Dying in Games

This is one of those things that varies a lot from player to player. For me at least, suffering major consequences for dying in a game sucks a hugemassive cock.

Dying in itself isn’t a problem, because without fail potential, a game has no challenge. If you were to fall down a pit in Mario, and the game then spawned you on the other side of the pit, there’d be no gratification in conquering the pit to begin with. However, when I fall down a pit and the game sends me back to the start of the level, I have to question why. And if I fall down the pit three consecutive times, then the game sends me to a further-back location, I really start to wonder what’s going on here.

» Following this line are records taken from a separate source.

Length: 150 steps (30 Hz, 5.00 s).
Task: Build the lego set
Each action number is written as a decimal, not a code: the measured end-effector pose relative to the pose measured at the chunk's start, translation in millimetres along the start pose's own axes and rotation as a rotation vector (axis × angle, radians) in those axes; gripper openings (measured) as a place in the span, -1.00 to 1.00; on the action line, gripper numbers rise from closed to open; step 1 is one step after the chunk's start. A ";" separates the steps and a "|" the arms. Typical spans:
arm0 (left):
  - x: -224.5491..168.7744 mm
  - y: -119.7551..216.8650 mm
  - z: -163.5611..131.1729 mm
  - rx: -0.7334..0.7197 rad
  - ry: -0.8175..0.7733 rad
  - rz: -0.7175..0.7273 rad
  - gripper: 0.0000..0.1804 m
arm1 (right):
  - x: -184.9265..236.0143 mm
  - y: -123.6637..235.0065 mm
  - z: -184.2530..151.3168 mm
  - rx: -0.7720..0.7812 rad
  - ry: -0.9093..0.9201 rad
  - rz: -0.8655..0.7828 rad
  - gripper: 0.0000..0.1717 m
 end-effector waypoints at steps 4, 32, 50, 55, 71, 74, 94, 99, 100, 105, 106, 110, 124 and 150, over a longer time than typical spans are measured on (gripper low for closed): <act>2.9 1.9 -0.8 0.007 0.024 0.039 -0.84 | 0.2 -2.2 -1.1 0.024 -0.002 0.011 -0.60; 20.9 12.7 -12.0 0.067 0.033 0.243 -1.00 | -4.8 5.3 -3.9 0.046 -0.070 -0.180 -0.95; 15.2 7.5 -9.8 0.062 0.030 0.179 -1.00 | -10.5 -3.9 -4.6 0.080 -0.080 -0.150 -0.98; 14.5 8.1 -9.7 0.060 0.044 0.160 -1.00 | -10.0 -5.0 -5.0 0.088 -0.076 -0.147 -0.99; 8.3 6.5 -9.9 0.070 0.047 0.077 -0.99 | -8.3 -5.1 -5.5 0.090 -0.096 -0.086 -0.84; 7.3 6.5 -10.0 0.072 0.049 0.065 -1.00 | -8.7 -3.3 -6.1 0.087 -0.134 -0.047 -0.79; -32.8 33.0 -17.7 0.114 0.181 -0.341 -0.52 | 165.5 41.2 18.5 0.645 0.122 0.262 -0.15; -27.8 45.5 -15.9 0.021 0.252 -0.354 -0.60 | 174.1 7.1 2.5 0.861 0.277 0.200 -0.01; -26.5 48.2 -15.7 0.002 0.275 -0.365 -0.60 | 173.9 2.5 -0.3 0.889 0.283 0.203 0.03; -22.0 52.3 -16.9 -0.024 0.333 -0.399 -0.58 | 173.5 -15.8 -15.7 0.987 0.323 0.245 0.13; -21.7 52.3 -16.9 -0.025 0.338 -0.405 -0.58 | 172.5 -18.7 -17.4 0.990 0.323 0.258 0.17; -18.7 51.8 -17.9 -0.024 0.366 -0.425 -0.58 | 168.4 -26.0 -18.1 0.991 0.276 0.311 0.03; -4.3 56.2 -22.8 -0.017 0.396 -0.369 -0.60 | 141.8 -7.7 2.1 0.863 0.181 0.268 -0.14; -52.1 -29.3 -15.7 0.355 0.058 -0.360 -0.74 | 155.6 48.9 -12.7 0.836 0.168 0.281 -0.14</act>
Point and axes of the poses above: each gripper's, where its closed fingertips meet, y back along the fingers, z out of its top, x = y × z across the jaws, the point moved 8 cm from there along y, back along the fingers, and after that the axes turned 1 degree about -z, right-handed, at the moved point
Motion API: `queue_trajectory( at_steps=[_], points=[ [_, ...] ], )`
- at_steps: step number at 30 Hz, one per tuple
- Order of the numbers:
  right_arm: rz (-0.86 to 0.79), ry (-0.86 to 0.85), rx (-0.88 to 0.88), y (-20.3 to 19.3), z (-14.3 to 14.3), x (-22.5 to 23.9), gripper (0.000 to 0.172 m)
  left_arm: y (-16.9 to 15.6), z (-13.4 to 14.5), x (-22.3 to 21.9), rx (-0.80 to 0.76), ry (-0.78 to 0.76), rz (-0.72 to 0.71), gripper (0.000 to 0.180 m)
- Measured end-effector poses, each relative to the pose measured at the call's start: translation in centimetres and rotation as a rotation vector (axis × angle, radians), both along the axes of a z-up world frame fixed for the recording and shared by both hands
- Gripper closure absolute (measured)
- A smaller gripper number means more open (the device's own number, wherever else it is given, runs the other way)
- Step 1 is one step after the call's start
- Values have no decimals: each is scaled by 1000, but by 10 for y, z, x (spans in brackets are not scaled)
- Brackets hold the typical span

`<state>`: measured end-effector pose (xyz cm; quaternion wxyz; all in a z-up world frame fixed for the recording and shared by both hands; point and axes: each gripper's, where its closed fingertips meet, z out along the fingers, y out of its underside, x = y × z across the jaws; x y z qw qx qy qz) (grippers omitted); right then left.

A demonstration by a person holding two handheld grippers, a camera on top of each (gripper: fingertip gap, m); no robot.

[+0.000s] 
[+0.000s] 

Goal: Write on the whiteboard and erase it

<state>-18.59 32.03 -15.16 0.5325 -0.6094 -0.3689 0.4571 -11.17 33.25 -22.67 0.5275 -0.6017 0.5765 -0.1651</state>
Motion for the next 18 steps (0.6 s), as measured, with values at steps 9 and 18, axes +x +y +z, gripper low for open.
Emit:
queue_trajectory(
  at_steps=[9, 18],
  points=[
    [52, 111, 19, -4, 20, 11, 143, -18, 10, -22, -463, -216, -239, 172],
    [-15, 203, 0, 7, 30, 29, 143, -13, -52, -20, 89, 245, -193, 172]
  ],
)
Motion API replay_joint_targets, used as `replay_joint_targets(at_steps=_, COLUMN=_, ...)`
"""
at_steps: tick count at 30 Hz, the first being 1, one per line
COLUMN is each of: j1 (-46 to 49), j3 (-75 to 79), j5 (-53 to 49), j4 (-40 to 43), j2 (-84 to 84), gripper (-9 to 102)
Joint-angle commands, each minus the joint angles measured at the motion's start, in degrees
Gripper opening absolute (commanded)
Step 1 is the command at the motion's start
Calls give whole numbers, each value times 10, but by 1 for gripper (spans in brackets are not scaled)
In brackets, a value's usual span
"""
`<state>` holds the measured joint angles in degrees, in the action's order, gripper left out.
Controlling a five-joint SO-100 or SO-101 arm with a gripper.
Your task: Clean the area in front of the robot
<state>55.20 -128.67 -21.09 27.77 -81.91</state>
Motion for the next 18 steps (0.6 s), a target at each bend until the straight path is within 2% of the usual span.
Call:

Going by the trends I see in games journalism, it probably sounds like I’m supporting the modern, tripple-A, “easy games with regenerating health and instant respawns” cliche, but that’s not the case, because I don’t play those games. I mostly play stuff that’s either aging or indie, so this is about those games.

Moreover, the examples that I will cite of games that handle dying correctly and incorrectly come from all eras of gaming.

The desire to write this post springs to mind every time I suffer a particularly frustrating death in a game, and since that just happened in Metroid Prime, I’m going to start with the Metroid series.

Each Metroid game features an open world, with occasional save points strewn about. The sparsity of save points does a lot to enhance the drama and fear that the games evoke. The player finds themself constantly wondering how much farther they can make it—how much longer till they can breathe a sigh of relief. But while this intensity is valuable, it doesn’t change the fact that dying fifteen minutes from the last save point means having to repeat those fifteen minutes of playtime.

Metroid games require you to run back and forth across their worlds enough times as it is, without having to retread areas you just played. In Metroid Prime especially, I’ve had parts where I go back through areas I just played twenty minutes ago on a regular basis. So if I spend fifteen minutes moving forward, only to die and experience those same fifteen minutes again—then twenty minutes later have to go through the same area (this time in five minutes because of power-ups), it gets pretty fucking old.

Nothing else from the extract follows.